EU countries must implement the Decision into national law within 12 months. Although the Recommendation is not binding EU Member States would have to give reasons if they departed from its provisions. Both instruments were adopted with the unanimous support of all Member States in the Radio Spectrum Committee and the Communications Committee.

Texts of the Decision and the Recommendation

What are the technical requirements for the provision of MCV services?

The technical requirements set out in the Commission Decision include technical and operational conditions for the provision of MCV services, such as power limits, a minimum distance of two nautical miles (3.7 km) from the coastline and limiting use to inside the vessel (i.e. not on deck) between two and twelve nautical miles (22.2 km) from the coastline. These requirements have been developed to avoid interference between existing land-based mobile networks and MCV systems.

Can a person make a phone call using a land-based mobile network if close to the coast?

In most cases, phone calls can be made by connecting to a land-based mobile network if a vessel is within two nautical miles (3.7 km) of the coast. Depending on the location of the nearest mobile base station on the coast, the passenger may still be able to continue using land-based mobile services even as the ship goes further away from the coast, especially on the deck of the ship.

What happens once the ship enters the high seas?

People wishing to use mobile phones on vessels on EU countries' internal waters (lakes, rivers and canals) are usually well-served by land-based mobile operators. On the high seas, MCV services are currently regulated by the country of the flag of the ship under international law and are already widely available.
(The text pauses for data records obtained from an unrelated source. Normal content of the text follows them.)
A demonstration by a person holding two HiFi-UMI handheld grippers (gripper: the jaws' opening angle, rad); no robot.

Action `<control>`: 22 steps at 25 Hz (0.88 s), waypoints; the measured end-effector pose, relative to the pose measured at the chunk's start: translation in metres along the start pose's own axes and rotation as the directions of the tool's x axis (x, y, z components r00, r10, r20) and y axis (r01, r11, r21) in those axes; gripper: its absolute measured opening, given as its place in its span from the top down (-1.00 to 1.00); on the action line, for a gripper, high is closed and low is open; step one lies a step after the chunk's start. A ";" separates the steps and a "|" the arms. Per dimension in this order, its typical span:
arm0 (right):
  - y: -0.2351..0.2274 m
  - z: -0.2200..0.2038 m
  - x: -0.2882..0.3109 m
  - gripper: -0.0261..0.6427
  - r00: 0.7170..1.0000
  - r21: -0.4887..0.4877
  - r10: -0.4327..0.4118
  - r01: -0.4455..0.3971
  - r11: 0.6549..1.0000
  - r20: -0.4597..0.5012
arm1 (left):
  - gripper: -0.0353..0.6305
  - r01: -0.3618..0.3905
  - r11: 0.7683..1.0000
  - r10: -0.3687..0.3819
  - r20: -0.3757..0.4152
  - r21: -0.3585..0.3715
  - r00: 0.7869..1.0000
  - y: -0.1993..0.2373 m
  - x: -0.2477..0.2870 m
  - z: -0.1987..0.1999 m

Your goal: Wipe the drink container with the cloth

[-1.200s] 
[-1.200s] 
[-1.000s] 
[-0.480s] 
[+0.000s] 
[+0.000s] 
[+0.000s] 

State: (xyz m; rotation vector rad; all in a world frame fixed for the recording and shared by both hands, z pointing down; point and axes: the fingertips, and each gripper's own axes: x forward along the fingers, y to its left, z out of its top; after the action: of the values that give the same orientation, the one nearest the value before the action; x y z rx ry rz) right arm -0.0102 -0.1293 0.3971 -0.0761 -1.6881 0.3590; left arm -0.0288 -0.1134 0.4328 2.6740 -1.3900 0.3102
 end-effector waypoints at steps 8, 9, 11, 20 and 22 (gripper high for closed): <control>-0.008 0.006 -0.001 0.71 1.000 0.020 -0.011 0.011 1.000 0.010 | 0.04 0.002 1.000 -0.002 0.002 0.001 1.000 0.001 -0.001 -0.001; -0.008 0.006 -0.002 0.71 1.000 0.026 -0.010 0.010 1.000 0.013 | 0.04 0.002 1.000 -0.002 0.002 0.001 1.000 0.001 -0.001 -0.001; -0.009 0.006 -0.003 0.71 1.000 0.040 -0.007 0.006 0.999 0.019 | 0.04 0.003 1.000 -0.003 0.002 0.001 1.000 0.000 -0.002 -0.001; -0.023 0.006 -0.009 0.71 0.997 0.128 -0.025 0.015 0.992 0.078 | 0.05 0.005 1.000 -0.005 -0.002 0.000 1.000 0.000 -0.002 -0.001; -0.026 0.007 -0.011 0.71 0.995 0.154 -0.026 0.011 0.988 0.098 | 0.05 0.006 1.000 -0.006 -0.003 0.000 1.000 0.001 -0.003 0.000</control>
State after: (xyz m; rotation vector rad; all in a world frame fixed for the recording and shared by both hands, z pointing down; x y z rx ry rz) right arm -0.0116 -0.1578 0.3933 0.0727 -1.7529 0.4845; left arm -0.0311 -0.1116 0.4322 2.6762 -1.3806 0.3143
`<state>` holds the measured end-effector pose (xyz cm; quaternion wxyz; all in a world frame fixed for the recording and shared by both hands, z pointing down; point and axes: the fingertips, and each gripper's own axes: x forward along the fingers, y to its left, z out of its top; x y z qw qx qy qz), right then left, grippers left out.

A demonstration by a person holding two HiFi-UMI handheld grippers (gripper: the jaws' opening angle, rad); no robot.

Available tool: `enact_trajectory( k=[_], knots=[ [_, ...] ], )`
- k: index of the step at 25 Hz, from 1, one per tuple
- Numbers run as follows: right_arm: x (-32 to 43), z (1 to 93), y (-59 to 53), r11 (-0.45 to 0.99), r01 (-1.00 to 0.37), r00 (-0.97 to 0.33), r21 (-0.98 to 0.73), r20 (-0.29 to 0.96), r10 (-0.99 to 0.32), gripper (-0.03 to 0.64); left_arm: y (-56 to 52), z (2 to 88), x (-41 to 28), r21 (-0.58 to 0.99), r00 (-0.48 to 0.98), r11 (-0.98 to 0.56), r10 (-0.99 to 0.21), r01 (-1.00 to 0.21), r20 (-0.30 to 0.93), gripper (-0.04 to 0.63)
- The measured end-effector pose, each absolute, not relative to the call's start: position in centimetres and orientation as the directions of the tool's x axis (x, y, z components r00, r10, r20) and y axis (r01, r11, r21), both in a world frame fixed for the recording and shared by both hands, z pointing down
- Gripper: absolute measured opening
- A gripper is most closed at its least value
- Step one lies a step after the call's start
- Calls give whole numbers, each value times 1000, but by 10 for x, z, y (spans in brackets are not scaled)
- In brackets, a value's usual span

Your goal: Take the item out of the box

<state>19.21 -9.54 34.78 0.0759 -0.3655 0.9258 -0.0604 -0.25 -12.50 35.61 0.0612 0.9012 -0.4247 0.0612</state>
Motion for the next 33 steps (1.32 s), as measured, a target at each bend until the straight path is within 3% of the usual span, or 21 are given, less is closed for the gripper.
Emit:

The new Commission Decision and Recommendation concern MCV services in European territorial waters, where technical and legal obstacles to the provision of MCV services have until now resulted in significant gaps in mobile connections.

Who provides MCV services?

Several pan-European MCV operators are currently active on the market. Information about them and their prices are usually displayed inside passengers' cabins. In the Recommendation just adopted, the Commission also calls on EU Member States to make sure that consumers are adequately informed about the terms and conditions for the use of MCV services, including applicable prices.

Does the EU Roaming Regulation apply to calls using MCV?

No. The EU Roaming Regulation was adopted by the European Parliament and the Council to deal with the excessive prices consumers pay when they use their mobile phones while travelling abroad. But its scope is restricted to terrestrial networks and therefore it does not apply to MCV services.

It is important that operators of MCV services pursue a transparent pricing policy in accordance with the requirements of the EU telecoms rules and. the European Commission will monitor developments in MCV services.

Do all mobile phones function on-board?

MCV operators currently provide services for mobile phones that can be operated in the 900 MHz and 1800 MHz radio frequency bands, which are used by the majority of people's phones. The Decision and Recommendation just adopted by the Commission address the use of mobile phones in these frequencies. They could be extended to other technologies (such as Universal Mobile Telecommunications System - UMTS) and frequency ranges, which would require a further Commission Decision.